Although this book is touted as a YA book, it really is for more than teens. As seemingly random events pull Adele in as the city rebuilds itself, Arden weaves all parts into a lace of delicate mystery slowly revealing the mysteries Adele has become involved in, complete with an inky map and compass illustration to set the scene.
This is a vampire story, and a romance, with a coven of petulant players and gorgeous boys for the 16-18 crowd to drool over – even the darkest characters have lovable elements. This book is timely in the wake of the recent TV exploration of New Orleans witchery in American Horror Story, and is ripe for the picking for those missing their fix of sexy black arts.
Folklore and the visual sense of New Orleans is wonderfully told, and Arden has a real eye-to-paper talent.
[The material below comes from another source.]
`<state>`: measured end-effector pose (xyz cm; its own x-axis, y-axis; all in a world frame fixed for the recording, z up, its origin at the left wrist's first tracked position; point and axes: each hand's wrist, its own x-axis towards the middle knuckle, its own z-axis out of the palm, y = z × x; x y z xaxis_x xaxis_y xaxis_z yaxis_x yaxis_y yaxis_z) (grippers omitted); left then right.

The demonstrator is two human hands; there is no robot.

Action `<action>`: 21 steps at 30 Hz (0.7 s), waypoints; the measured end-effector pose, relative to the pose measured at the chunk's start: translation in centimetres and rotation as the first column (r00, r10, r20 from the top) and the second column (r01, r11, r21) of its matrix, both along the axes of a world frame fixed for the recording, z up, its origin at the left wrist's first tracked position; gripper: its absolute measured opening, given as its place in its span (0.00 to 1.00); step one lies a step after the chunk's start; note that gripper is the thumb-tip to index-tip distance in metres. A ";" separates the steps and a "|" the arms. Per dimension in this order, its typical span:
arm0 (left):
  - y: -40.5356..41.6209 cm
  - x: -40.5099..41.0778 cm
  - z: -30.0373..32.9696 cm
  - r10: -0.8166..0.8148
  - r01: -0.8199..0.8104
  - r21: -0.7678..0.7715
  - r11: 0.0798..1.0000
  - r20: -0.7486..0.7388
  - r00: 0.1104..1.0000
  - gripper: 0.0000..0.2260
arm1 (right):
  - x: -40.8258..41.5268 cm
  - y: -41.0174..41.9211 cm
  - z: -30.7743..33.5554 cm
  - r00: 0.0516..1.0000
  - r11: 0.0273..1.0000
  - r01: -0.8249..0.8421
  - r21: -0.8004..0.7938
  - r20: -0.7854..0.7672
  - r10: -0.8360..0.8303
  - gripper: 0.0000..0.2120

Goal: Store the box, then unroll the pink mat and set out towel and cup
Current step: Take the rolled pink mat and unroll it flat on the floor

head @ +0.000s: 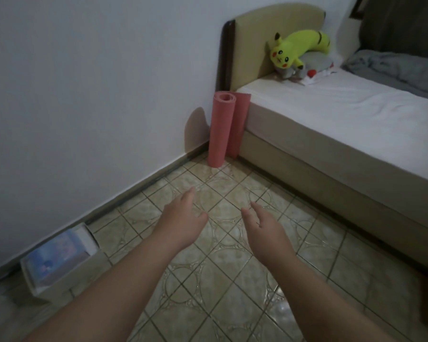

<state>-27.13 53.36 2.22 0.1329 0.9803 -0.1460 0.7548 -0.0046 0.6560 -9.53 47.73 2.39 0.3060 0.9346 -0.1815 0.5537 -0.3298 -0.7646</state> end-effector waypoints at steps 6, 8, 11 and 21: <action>2.5 1.1 -0.6 -0.074 0.072 -0.051 0.996 -0.032 0.997 0.32 | 1.1 8.0 3.7 0.997 0.999 0.005 0.049 0.080 -0.009 0.30; 3.3 0.8 -1.1 -0.089 0.086 -0.080 0.993 -0.036 0.995 0.31 | 1.3 11.5 5.5 0.995 0.997 0.001 0.080 0.104 -0.009 0.30; 4.5 0.5 -2.2 -0.120 0.110 -0.124 0.986 -0.069 0.990 0.32 | 1.8 16.1 7.8 0.996 0.989 0.032 0.144 0.084 -0.044 0.27; 18.2 3.5 -1.3 -0.121 0.107 -0.114 0.988 -0.117 0.986 0.30 | 5.4 24.8 4.0 0.992 0.998 0.063 0.030 0.106 -0.066 0.31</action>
Characters are rounded and well-turned. These details make this book for a broader audience, and actually make stuff like Twilight seem a bit flat and so long ago – even if this book unapologetically borrows its premise from Meyer’s work.
On the downside, this work needs a really thorough edit to make it as good in presentation as it is in content. Often words and names are compounded when they shouldn’t be, and sometimes the wrong word is used entirely. This really needs dealing with straight away, because as the book gathers momentum online, more readers will notice these issues.
Another point is the lack of finish to the story. Many plot points are left hanging, but not in a way that adds realism, as is the wont of many writers recently. Too many unanswered questions seem to fade into the background and agitate through the last chapters as the reader seeks resolution. It doesn’t seem to be the kind of open-ended writing to make way for a sequel; rather the plot has been left unattended on finish. There is also some amount of decision-making and motivation from Adele in particular that seems nonsensical at times. All I can hope is that in the next installment, Arden intends to address some of these points and has simply not conveyed this intention fully enough in this first book.
These points aside, with a deal of polishing this book could really have legs, because it’s clear Arden has something going on here. The Casquette Girls will draw you in on your 500+ page read and lure you slowly to become part of a world full of twists and myths crafted intelligently by the author, and with a push, given the demand for interesting vampire stories, could win a loyal and passionate fan base. A very engrossing idea with promise for a series of books.